Cogen denied any kissing outside the public library branch, but admitted to meeting Manhas in bars. Documents released by the county show the two used government emails to arrange meals away from colleagues, hinted at assignations after public events, and even attended a Rush concert together with his teenage son.
WW spoke with experts to try to understand why the county’s highest elected official was so reckless.
Kathy Marshack, a local marriage counselor and licensed psychologist, says a person who is cheating on his or her spouse seldom tries to get caught.
“A person who is generally a good person doing bad things is not as good at covering their tracks,” Marshack says. “And a powerful person may flaunt it.”
Stephanie Coontz, a historian at Evergreen State College and author of Marriage, a History, says Cogen’s actions don't suggest a trend of cheating politicians but a throwback to a previous era.
“I think the guy is 40 years behind the times,” Coontz says. “Some politicians do seem to be. They think it’s just part of the job perks and people won’t care—or ‘I’m so important people won't tell on me.’”
As to why people do care, Coontz says though we are now a more sexually permissive society, we’ve become less permissive of lying, infidelity and nonconsensual sex.

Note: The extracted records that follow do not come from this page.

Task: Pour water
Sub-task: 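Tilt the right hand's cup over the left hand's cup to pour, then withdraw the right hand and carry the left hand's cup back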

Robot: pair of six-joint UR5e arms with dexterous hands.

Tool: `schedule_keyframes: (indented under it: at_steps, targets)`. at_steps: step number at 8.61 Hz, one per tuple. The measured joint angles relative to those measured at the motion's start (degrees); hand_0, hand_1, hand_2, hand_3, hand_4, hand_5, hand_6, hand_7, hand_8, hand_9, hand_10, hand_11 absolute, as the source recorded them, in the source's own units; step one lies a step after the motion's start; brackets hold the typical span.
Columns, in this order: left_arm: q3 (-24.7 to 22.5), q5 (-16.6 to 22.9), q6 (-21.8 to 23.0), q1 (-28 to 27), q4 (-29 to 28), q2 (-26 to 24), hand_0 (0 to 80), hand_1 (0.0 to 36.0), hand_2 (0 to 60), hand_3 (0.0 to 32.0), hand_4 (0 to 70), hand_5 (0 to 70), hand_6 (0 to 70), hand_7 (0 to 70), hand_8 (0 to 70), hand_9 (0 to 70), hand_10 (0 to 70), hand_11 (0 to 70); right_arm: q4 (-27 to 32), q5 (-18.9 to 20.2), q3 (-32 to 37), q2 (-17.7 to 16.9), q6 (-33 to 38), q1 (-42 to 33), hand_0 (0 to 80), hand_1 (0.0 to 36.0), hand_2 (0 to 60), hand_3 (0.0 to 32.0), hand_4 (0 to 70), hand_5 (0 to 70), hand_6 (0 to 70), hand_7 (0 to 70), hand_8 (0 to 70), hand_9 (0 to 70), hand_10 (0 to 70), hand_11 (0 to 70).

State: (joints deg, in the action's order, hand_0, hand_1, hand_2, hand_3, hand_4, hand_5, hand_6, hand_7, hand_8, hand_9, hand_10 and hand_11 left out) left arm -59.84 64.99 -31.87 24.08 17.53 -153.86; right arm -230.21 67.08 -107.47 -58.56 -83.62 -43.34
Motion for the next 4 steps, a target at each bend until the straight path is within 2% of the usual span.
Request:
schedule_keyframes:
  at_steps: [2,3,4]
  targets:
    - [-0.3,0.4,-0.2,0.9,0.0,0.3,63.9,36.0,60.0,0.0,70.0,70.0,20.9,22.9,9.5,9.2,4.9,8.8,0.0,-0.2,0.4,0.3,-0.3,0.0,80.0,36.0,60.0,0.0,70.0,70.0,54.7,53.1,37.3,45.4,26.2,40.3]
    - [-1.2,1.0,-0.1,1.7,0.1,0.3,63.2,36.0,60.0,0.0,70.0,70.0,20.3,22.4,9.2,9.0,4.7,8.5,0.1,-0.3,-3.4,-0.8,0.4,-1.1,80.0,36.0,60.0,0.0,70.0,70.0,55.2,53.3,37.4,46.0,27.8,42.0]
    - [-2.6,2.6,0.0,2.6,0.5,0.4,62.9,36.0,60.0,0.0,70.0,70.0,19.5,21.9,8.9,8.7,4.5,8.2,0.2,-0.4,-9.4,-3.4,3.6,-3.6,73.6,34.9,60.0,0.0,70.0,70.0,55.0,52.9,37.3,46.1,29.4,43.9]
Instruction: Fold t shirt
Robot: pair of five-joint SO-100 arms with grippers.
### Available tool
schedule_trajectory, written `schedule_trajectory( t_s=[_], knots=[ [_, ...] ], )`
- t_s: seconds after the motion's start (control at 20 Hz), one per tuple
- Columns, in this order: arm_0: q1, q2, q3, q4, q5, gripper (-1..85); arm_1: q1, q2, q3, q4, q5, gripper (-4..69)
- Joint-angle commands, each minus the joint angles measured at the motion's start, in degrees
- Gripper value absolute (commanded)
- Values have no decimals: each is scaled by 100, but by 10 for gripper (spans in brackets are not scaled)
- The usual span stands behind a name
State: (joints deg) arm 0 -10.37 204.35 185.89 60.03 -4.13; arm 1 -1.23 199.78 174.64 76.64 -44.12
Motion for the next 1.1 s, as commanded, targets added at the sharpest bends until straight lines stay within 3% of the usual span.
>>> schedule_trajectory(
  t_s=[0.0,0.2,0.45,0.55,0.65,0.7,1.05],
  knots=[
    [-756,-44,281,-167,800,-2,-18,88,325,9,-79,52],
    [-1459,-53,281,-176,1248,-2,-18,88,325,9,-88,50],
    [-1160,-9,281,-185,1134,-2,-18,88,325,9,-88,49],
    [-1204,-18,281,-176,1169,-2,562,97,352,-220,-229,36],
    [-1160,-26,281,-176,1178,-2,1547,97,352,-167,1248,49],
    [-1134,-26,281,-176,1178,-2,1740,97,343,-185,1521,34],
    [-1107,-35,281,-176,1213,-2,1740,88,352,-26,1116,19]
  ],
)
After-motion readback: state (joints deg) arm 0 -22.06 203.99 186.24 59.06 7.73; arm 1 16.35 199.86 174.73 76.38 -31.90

“We have much higher expectations of fidelity and mutuality in marriage,” Coontz says. “In this particular case, the fact that she works for him doubles the problem. He’s abusing his political position of power as well as his position in his own life.”
Based on their calendars, Manhas revealed less about their relationship than did Cogen. On dates where Cogen's government calendar mention's Manhas' name during their lunch meetings, her calendar is marked simply "lunch" or "lunch hold."
Marshack and Coontz say Manhas may have been more cautious because women are often judged as far worse than men in cases of infidelity.
“The public doesn’t like it when a leader is caught doing something like this," Marshack says. "We don’t trust them for a while and then we get over it. Or, we even condemn the woman involved. Women are treated much more harshly for that behavior, because of cultural biases.”